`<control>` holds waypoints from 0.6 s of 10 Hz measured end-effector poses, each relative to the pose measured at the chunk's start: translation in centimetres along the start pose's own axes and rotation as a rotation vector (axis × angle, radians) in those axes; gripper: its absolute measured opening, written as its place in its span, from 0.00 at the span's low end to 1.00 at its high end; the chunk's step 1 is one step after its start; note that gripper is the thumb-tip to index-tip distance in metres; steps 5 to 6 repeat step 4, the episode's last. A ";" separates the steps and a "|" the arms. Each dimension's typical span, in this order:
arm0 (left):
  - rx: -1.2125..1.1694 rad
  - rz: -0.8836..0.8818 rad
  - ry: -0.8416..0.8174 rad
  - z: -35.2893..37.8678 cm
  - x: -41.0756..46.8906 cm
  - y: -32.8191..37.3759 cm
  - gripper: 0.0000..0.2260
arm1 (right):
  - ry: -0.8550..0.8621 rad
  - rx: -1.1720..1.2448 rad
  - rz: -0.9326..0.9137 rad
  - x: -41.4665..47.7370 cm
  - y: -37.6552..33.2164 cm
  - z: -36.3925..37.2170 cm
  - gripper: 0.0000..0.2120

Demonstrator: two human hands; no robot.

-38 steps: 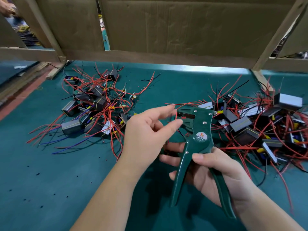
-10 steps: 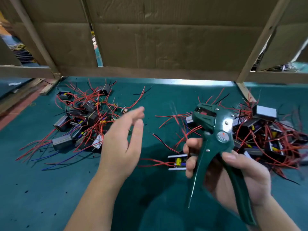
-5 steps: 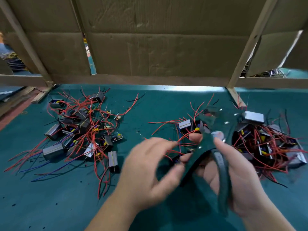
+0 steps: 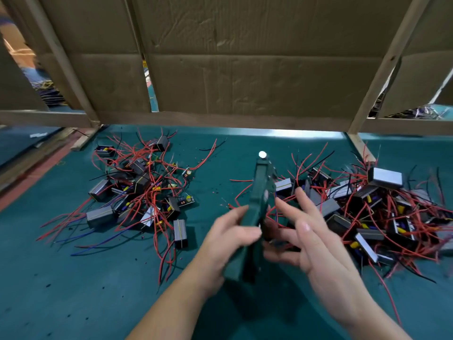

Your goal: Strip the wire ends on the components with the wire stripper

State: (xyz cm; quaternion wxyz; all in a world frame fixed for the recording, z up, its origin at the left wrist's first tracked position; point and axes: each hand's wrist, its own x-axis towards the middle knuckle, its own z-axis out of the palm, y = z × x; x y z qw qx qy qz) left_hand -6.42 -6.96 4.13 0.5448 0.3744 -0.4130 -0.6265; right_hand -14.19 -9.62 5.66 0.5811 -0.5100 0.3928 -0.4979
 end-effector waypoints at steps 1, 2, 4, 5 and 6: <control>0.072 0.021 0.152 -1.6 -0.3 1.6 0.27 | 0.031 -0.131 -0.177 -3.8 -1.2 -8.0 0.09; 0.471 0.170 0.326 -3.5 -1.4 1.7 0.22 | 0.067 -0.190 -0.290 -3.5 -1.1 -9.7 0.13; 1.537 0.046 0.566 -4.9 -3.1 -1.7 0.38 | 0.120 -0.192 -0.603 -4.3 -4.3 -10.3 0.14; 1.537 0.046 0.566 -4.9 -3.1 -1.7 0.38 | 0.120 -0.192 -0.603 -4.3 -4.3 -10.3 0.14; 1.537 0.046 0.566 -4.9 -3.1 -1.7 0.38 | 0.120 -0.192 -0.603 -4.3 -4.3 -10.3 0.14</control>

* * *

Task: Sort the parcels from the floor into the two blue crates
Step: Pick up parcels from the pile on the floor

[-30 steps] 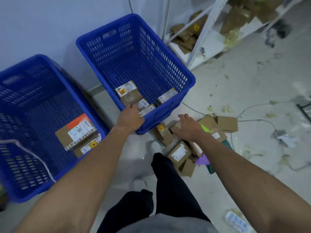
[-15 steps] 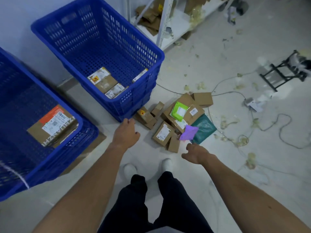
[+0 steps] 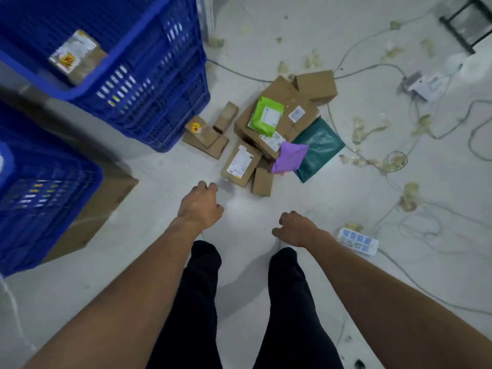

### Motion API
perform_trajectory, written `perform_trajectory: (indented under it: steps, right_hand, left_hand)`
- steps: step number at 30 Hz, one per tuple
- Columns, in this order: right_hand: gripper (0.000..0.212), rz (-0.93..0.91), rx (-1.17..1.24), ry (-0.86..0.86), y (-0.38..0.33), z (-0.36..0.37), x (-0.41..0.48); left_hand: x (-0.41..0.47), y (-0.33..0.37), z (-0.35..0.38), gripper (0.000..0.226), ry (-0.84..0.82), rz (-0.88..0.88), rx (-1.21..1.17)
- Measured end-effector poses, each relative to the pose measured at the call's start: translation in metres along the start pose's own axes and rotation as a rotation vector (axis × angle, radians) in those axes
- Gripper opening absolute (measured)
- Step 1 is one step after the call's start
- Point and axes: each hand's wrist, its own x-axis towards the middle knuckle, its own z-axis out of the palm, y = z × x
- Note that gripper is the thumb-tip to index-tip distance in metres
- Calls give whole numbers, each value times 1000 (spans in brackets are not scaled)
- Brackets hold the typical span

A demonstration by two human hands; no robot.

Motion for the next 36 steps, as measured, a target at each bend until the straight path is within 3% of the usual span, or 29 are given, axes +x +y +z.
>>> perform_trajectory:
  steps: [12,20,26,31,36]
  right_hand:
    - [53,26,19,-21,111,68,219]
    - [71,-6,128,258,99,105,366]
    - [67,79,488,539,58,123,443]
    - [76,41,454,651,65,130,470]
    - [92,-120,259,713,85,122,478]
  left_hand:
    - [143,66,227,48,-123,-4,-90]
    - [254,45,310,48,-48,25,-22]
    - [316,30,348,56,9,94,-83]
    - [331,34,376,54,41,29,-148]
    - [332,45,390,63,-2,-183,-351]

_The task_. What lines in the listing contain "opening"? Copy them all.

_Response below_.
`<control>` holds waypoints from 0.6 s of 10 Hz measured end-effector poses, each relative to the pose measured at the chunk's start: translation in centimetres along the start pose's own axes and rotation as a rotation vector (axis × angle, radians) in those axes; gripper: its absolute measured opening, written as its place in its span, from 0.00 at the span's low end to 1.00 at its high end; the chunk's step 1 is one step after its start; note that gripper is the thumb-tip to index-tip distance in metres; steps 5 to 6 repeat step 4, the episode's last. A ";" separates the steps and a "|" the arms. Each dimension's typical span, in this order:
- Gripper opening absolute (measured)

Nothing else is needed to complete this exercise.